"People are sick of that tech look—nylon, overly masculine," says Jason Gregory, owner and designer of Makr Carry Goods.*
The Duluth-Pack-inspired Farm Ruck bag (above) is, like all Makr Carry Goods, hand-sewn and made in the USA in a workshop with with low-waste microproduction methods. Every element of the company's products is hand-crafted in small batches, on-site, by local Florida artisans. The bag's design is strongly bound to production methods that purposefully diverge from mass production methods, from non-organic material, and from outsourcing conventions.
Conventionally, many apparel and accessory designers from other companies that employ an "alternative" or otherwise "anti-civilized" ideal (as in the early slogan of The Territory Ahead, borrowed from Mark Twain's Huckleberry Finn) stop at the design level while production is outsourced abroad for conventional, mass manufacturing. Such are the current normative constraints of cost control. But perhaps these companies have lessening reasons for fearing low sales on products with a higher retail price.
Does a downturn in "the tech look" echo growing consumer malaise over other things technological, or even over other ripples of modern life? If so, there may be a widening opportunity to marry design to responsible production and, by extension, to more responsible marketing and consumer trends.
The Fall 2010 apparel collection seems to have reflected this. According to Fast Company, other apparel brands including Marc Jacobs and Chanel launched similar rucksacks in the Fall 2010 collection, and at higher prices than Makr's US$150 bag. In so doing, they tapped into the 60% of accessory buyers who are willing to spend US$300 or less as a simple investment—a large market willing to spend on quality craft over inexpensive manufacturing.

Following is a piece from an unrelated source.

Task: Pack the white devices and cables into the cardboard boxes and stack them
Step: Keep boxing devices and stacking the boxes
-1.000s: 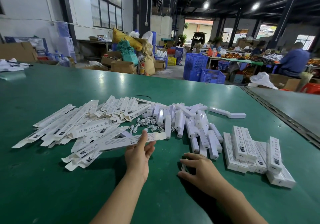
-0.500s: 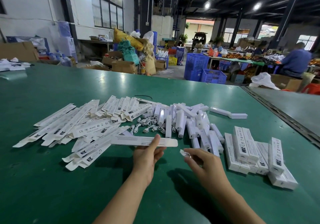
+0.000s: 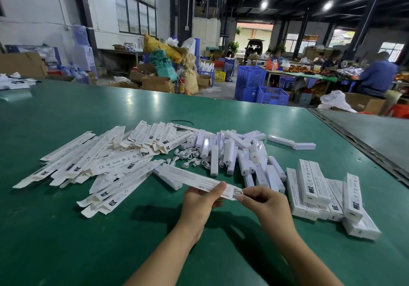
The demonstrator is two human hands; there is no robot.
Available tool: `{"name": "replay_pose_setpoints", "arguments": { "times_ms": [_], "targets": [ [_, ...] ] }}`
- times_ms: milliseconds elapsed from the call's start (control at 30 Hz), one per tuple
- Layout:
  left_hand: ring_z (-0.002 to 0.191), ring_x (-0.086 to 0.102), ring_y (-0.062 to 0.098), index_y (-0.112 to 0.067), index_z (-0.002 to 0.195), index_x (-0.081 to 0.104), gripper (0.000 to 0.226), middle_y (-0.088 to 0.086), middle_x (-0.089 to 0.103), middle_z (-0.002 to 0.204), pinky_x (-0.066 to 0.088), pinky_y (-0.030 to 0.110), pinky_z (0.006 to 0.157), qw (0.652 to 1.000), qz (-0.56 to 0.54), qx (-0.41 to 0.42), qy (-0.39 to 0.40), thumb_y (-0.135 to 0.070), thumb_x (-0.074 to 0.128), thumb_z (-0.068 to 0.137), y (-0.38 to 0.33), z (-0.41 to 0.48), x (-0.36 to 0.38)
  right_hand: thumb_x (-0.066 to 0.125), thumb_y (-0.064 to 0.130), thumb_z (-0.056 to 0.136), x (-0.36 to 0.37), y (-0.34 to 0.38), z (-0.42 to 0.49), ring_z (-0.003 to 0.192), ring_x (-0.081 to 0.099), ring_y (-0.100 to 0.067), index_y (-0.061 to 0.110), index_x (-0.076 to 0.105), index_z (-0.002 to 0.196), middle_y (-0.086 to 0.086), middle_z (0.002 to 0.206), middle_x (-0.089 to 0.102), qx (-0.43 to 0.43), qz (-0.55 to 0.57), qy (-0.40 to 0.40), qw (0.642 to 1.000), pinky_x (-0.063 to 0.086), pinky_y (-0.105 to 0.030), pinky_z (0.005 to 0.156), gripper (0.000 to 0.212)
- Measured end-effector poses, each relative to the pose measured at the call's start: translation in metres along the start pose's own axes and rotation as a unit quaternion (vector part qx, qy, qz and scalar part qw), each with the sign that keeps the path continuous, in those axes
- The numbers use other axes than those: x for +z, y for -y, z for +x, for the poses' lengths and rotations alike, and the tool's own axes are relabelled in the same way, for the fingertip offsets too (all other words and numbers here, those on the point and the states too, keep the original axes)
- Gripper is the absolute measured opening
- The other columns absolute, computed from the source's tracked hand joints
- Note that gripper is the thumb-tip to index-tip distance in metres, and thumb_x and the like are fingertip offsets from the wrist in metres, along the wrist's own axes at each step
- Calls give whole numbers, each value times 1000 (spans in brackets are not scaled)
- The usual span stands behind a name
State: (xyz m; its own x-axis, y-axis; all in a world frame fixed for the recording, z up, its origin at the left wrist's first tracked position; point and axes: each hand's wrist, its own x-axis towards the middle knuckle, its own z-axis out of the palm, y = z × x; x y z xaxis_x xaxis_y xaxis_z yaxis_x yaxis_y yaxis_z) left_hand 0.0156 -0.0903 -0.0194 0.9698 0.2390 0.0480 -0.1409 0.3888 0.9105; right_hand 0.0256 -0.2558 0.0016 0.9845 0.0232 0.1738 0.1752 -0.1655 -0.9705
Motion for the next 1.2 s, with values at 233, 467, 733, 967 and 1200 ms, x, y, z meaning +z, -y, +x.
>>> {"name": "replay_pose_setpoints", "arguments": {
  "times_ms": [233, 467, 733, 967, 1200],
  "targets": [
    [80, 75, 21, -10, 85, 73, 29, 11, 77, 86, 56, 24, 63, 998, 47, 29, 13, -30, 82, 66, 1, -2, 1, 84, 9, 71, 4, 2, -5, 68, 65, -16, 7, 75, 84, -8, 77, 73, 90, 120, 21, 988, 55, -29, 71, 16],
    [79, 74, 21, -8, 89, 73, 33, 10, 77, 86, 56, 25, 63, 998, 56, 32, 23, -31, 82, 67, 0, -3, 1, 76, 1, 78, 6, 1, -4, 69, 65, -14, 6, 67, 104, -7, 82, 74, 119, 164, 38, 979, 56, -25, 70, 28],
    [69, 69, 15, -12, 83, 73, 38, 10, 75, 80, 54, 23, 61, 997, 39, -4, 61, -41, 87, 65, 0, -2, -3, 80, 7, 75, 1, 4, -6, 71, 68, -15, 17, 72, 102, -6, 79, 74, 65, 66, 73, 993, 54, -25, 70, 30],
    [50, 51, 12, -16, 67, 73, 38, 2, 61, 59, 43, 23, 51, 993, 75, -5, 88, -53, 83, 65, 0, -2, -3, 86, 16, 70, 5, 1, -7, 62, 53, -3, 29, 75, 70, 10, 75, 63, -96, -132, 7, 987, 41, -15, 55, 17],
    [52, 55, 11, -21, 73, 69, 43, -4, 60, 60, 46, 22, 53, 984, 148, 4, 101, -64, 72, 75, 3, -5, -1, 87, 11, 68, 10, -8, -6, 49, 49, -6, 21, 60, 57, 0, 62, 60, -90, -179, -28, 979, 40, -22, 47, 30]
  ]
}}
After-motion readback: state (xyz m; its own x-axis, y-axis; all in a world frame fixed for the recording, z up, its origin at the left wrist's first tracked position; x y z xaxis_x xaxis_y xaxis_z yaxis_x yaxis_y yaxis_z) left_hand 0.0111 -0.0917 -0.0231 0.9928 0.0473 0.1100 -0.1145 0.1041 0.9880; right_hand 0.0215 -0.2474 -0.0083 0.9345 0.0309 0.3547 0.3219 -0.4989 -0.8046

Perhaps then, a growing number of designer-manufacturers may find greater reasons to launch product lines, if even signature lines, based on domestic artisanal production across apparel, accessories, textiles and footwear. Consumers might just be ready to embrace this on an increased scale. After all, if we are what we eat, are we not also, in body, mind and soul, what we consume in general? While spending $150 for a bag may appear to be piggish to some, it's arguably less piggish than buying a $30 bag whose low-cost manufacture is essentially subsidized by high-waste mass production, among other high-cost by-products.